→ WORK REQUEST
Across the entries below, how many lines contain the word "picture"? Give the number alone.

→ SOURCE RECORDS
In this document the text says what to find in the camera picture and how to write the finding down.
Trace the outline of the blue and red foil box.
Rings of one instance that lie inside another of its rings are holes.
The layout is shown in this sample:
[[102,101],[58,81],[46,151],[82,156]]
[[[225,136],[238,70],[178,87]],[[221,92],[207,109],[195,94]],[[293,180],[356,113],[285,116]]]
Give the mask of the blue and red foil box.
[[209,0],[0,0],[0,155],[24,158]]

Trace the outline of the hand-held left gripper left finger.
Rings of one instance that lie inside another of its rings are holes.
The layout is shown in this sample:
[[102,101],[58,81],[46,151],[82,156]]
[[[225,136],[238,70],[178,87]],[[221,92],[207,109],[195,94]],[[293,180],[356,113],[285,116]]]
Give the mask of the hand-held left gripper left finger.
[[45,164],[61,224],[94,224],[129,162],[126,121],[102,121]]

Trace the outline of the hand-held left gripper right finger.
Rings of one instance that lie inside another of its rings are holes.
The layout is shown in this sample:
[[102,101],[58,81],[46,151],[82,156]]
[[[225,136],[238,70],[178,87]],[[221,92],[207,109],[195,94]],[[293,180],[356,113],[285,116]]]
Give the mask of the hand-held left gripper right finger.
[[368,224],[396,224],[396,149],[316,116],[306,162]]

---

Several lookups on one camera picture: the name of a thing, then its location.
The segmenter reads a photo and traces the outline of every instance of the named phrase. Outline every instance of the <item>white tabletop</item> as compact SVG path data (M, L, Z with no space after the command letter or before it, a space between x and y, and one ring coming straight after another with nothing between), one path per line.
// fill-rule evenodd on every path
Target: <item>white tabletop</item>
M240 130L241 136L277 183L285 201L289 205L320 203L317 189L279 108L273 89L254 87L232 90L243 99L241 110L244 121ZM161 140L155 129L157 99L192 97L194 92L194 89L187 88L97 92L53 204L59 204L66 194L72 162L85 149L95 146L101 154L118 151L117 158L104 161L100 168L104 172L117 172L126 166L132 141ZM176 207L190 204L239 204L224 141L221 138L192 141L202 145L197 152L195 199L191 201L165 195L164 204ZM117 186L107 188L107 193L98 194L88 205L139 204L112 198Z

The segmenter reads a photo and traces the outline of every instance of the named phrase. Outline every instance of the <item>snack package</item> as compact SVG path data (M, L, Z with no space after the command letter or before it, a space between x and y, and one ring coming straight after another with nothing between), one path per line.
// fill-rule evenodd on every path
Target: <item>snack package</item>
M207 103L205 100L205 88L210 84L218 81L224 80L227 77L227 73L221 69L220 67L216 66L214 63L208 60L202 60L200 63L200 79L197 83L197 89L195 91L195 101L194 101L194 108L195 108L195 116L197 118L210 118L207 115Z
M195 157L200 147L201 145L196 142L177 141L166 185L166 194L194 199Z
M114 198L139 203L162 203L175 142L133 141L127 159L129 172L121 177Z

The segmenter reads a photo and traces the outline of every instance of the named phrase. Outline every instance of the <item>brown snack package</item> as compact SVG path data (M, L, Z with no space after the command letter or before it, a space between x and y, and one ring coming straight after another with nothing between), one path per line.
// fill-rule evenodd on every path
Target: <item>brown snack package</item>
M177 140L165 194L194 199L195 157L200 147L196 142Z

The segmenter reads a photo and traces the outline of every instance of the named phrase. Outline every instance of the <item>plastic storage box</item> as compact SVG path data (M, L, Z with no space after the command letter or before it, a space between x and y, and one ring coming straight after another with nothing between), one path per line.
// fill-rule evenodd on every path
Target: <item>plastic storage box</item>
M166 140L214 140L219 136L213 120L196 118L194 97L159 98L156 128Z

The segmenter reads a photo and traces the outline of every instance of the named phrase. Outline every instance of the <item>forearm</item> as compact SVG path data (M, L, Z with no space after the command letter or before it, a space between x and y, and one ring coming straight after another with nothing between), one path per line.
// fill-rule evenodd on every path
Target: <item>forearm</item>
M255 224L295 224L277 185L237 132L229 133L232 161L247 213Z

→ REPLY
2